• _Work instruction_
Copy the listing in full and exactly, omitting its images.

◆ ◆ ◆ ◆ ◆ ◆ ◆

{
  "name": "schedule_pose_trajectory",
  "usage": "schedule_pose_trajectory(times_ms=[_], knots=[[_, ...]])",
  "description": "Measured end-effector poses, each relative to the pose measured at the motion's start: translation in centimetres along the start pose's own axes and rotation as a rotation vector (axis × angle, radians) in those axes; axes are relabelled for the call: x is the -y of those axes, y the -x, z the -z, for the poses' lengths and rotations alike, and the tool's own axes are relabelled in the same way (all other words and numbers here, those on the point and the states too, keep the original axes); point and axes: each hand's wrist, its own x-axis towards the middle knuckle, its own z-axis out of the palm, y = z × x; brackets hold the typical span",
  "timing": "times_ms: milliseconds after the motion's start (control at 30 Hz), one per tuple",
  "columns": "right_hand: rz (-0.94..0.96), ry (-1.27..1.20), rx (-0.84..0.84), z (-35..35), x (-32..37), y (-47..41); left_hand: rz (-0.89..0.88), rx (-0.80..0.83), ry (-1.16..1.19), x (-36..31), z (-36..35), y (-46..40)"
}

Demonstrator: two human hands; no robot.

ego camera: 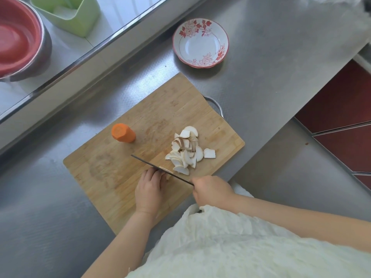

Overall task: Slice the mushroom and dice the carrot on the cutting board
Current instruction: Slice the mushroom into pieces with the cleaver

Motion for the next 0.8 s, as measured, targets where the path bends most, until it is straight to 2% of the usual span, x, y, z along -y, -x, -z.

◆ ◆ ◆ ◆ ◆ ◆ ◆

• _Solution for this problem_
{
  "name": "schedule_pose_trajectory",
  "usage": "schedule_pose_trajectory(times_ms=[_], knots=[[_, ...]])",
  "description": "Measured end-effector poses, each relative to the pose measured at the motion's start: translation in centimetres along the start pose's own axes and rotation as a rotation vector (axis × angle, radians) in those axes; axes are relabelled for the call: x is the -y of those axes, y the -x, z the -z, for the poses' lengths and rotations alike, and the tool's own axes are relabelled in the same way (all other words and numbers here, those on the point and the states too, keep the original axes); point and axes: each hand's wrist, its own x-axis towards the middle knuckle, its own z-axis out of the palm, y = z × x; brackets hold the typical span",
  "timing": "times_ms: milliseconds after the motion's start (control at 30 Hz), one per tuple",
  "columns": "right_hand: rz (-0.94..0.96), ry (-1.27..1.20), rx (-0.84..0.84), z (-35..35), x (-32..37), y (-47..41); left_hand: rz (-0.89..0.88), rx (-0.80..0.83), ry (-1.16..1.19), x (-36..31), z (-36..35), y (-46..40)"
}

Demonstrator: two human hands; no robot.

ego camera: 

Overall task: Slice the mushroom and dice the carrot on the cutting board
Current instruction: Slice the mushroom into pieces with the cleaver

Motion for the next 0.8 s, as measured, targets where the path bends most, until it is straight to 2% of the usual span, x, y, z along -y, -x, -z.

The output shown is complete.